Ministerial meetings focus on support

Ed Balls

John Dunford met with Ed Balls, the Secretary of State for Children, Schools and Families, in his first week in office in early July.

John pressed on the secretary of state the need to address the overload issue so that school and college leaders can concentrate on raising achievement. This is especially important, he argued, during a period when funding in many parts of the country will be a lot tighter than it has been in recent years.

John said that there is a need for a more coherent strategy for supporting schools in difficulties. He stressed the importance - and some of the practical difficulties - of the emerging 14 to 19 agenda, putting forward the view that the success of diplomas can only be guaranteed if the high-status qualification, the A level, is drawn into the diploma system.

He asked about the effects of the split of the old DfES and, in particular, the effect that this will have on colleges, whose interests straddle the two new departments.

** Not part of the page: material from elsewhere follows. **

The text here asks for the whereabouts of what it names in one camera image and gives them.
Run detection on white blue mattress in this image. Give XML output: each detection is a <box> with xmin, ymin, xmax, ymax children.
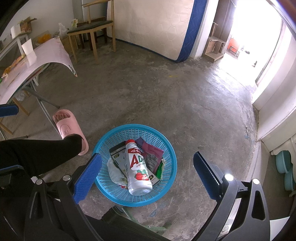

In addition, John promoted the partnership agenda and the need for the government to have policies that promote collaboration, since there are still many that promote competition. In this context, it is important to develop further the notion of intelligent accountability, school improvement partners having largely got off to a good start and rationalised the lines of accountability for headteachers.

Afterward, John said: "Ed Balls recognised that he has a lot to learn about the education world, but he is a good listener and a very quick learner, asking perceptive questions. With three of the other DCSF education ministers remaining in place in the July reshuffle, we have a good mix of stability and fresh thinking and it can only be a plus for the education service that Ed Balls has worked with the prime minister so closely for so many years."

John raised some of the same issues in his first meeting with Secretary of State for Innovation, Universities and Skills, John Denham, in August particularly in regard to the 14-19 agenda and the implications for colleges of serving two government masters.

He urged the secretary of state to work with the DCSF to ensure that the funding for 14 to 19 education comes to schools and colleges with the same degree of stability the same degree of stability and predictability that the LSC has brought to the system. He also pressed the minister on the future of capital funding for colleges and the need for an effective bureaucracy busting group for colleges.